気象・森林・災害の広場 (要約版)
La foret meteorologiqueⅠ
by K気象予報士 2024年(R6年)
ようこそ、 "La foret meteorologique Ⅰ”
要約版(入門編)へ!
http://www.ee.e-mansion.com/~tkubota/index2.html
気候変動のため強雨が増加しています。
どの季節でも大雨による土砂災害や
洪水などに備えましょう。
森林はこのような災害の軽減に重要な役割を持ちます。
引き続き洪水・土砂災害などに(特に強い地震後は)留意ください。
近年、九州など西日本では強い雨が増加傾向にあります。これは気候変動すなわち地球温暖化のために海水面から水蒸気の供給が増加したことや上下層大気の気温差増加に伴う大気の不安定化などが原因と考えられます。 例えば九州地方では、約40年間で年最大時間雨量が20mm/hr程度、年最大日雨量が100mm/day程度も増加している場所があります。この増加傾向はケンドールの順位相関などでは統計的に有意です。また、30mm/hr以上の強い雨の発生頻度にも増加傾向が認められます。
増加の程度の差はありますが、同様のことが2020年7月の熊本県球磨川流域や大分県日田市など2020年九州北部豪雨災害箇所でも認められます。
そして、この結果を(実際の崩壊斜面のFEMやLEMなど数値シミュレーションつまり降雨浸透解析と斜面安定解析を使用して)山地斜面の安全性=斜面安全率評価に適用すると、降雨の増加がない場合よりも5%~30%も斜面が不安定になることが分かっています。この結果は、良好な森林の有無に関係なく生じます。早めの避難が重要です。
また、海水面温度の上昇は、スーパー台風発生や台風が勢力を弱めずに接近・上陸する原因となる他、日本近海で台風が発生して接近上陸までの時間が短くなるなど台風災害の激化につながることが考えられますので、台風に伴う土砂災害発生にも注意しましょう。
大雨で山崩れや土石流から避難する場合は、新型コロナ感染症対策も考慮して、自宅2階や近所の丈夫なコンクリート建物など、普段から指定避難場所以外の安全な場所も探しておき、分散避難を心がけるのが大切です。
大切な森林の役目
~森の役目を考えて見ましょう~
①森林土壌が雨をよく地下に浸透させて、浸食や洪水を防ぎ、渇水の時は地下水・河川の流量の減少を緩和する。 落葉層が地中の水分蒸発を緩和して水源涵養を助けるが、その反面、樹木が水分をかなり多く消費する。

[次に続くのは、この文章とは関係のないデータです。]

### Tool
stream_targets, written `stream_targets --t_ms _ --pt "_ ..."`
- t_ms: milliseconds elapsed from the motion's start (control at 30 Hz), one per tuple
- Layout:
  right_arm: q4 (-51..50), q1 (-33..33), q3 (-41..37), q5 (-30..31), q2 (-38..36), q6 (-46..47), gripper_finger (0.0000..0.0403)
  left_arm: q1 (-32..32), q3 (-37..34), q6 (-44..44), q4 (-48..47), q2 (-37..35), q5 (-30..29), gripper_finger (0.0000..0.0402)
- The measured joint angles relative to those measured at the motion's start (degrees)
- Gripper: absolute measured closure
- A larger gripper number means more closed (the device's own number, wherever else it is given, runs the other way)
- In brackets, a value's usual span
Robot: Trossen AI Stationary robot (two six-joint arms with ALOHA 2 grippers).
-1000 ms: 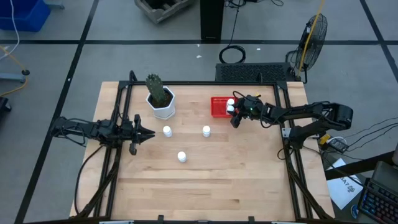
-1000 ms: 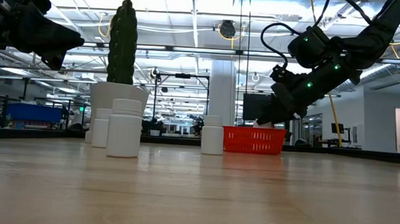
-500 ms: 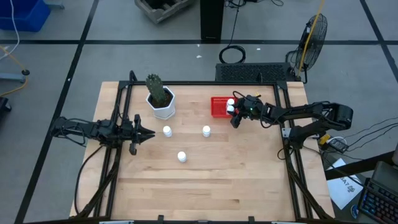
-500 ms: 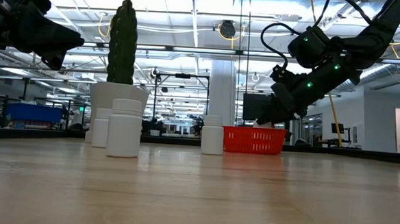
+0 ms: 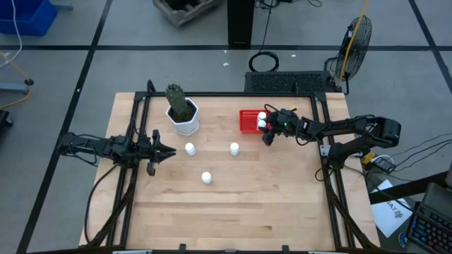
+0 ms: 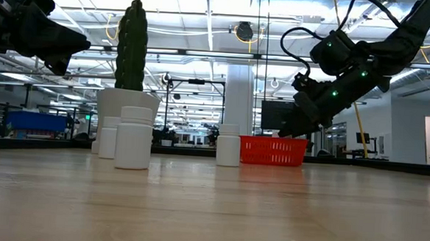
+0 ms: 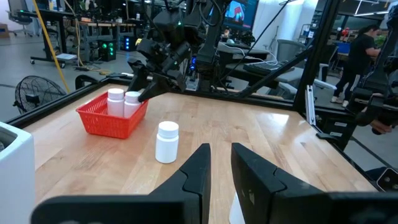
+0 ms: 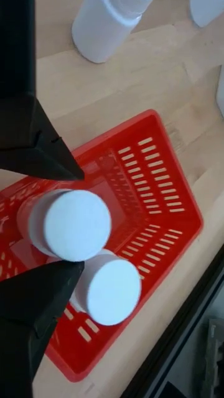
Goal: Pick and place pill bottles into a basket
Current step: Put the white pill bottle into the red bin
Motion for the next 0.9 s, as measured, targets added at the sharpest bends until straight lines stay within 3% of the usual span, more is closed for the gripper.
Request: stream_targets --t_ms 500,900 --pt "3.04 1.92 -0.13 -0.02 -4.27 -1.75 0.0181 0.0 0.0 0.0 0.06 -0.01 0.01 0.0334" --pt "11.36 13.58 -0.13 0.0 -6.75 -1.16 0.0181 -0.01 0.0 0.0 0.04 -0.02 -0.02 0.0334"
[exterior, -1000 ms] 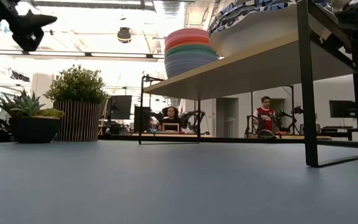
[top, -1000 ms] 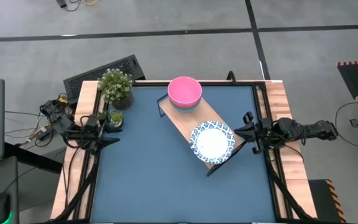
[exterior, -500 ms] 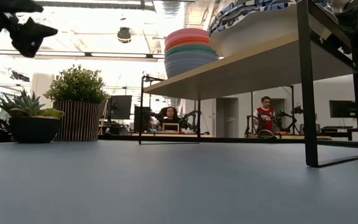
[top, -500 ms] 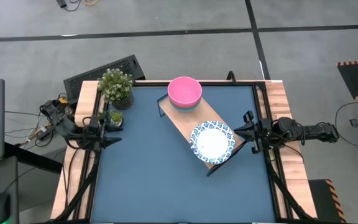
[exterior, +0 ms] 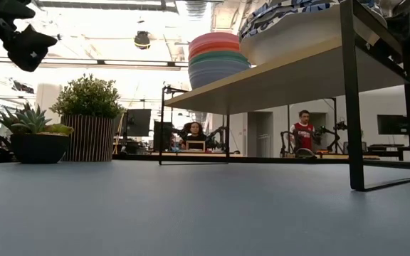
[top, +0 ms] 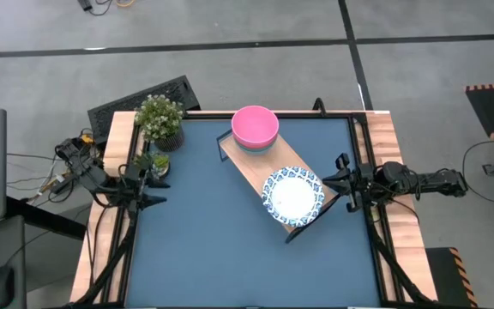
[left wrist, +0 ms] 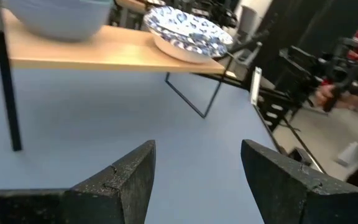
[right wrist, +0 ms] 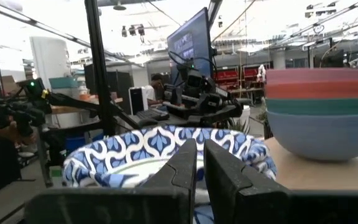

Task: Place and stack plates onto a shelf
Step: Return to Home Position

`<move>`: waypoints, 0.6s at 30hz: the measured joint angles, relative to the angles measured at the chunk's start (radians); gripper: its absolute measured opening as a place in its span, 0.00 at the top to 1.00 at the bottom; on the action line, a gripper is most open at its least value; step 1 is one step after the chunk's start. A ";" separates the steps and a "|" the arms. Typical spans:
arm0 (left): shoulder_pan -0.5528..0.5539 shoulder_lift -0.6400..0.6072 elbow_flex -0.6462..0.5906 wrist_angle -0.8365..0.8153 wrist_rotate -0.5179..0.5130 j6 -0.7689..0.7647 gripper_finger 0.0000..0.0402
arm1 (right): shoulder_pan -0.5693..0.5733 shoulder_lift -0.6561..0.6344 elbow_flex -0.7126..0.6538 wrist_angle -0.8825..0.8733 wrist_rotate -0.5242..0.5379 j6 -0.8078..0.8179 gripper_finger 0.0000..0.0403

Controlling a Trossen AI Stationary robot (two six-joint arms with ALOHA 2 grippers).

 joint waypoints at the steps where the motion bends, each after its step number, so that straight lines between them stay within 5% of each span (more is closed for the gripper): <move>1: 0.000 0.000 0.000 -0.004 0.012 -0.001 0.45 | 0.000 0.000 0.000 -0.006 0.000 0.000 0.86; 11: 0.000 -0.002 -0.188 0.217 0.085 0.066 0.45 | 0.000 0.000 0.000 -0.091 0.002 0.002 0.86; 18: -0.020 0.006 -0.292 0.393 0.410 0.116 0.45 | 0.000 0.000 0.000 -0.102 0.003 0.003 0.86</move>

<洪水軽減・水源涵養>
②樹冠(葉)と落ち葉や下草などが、雨による地表の浸食を防ぎ、土砂の流出を軽減する。<浸食防止>
③降雨の初期には樹木の土壌水分消費により土の強度が増して、崩壊発生への抵抗力ができる。
⓸根そのものが土を補強する。また、根系が錨のように岩盤に表層を固定するので、浅い崩壊を生じにくくする。=表層崩壊軽減
ただし、比較的風化の進んでいない堅い岩盤の上部など根の深さが一様にそろうような場合は、稀にかえって森林が崩壊を助長する時もある。
⑤強風を防ぐ、気温の変化を緩和する、CO2を長期に一時的に吸収する、大気汚染を軽減する、生態系を維持する、景観を維持する、木材を供給するなど多様な役割を果たす。<多機能>
⑥ただし、急な斜面では強風により木が振動して地盤が緩む場合やそのために崩壊してしまう場合もあります。また、流木の発生源になったり、土壌の浅い急斜面では木の重みが斜面を崩れやすくしたりするなどの防災上マイナスの一面もあります。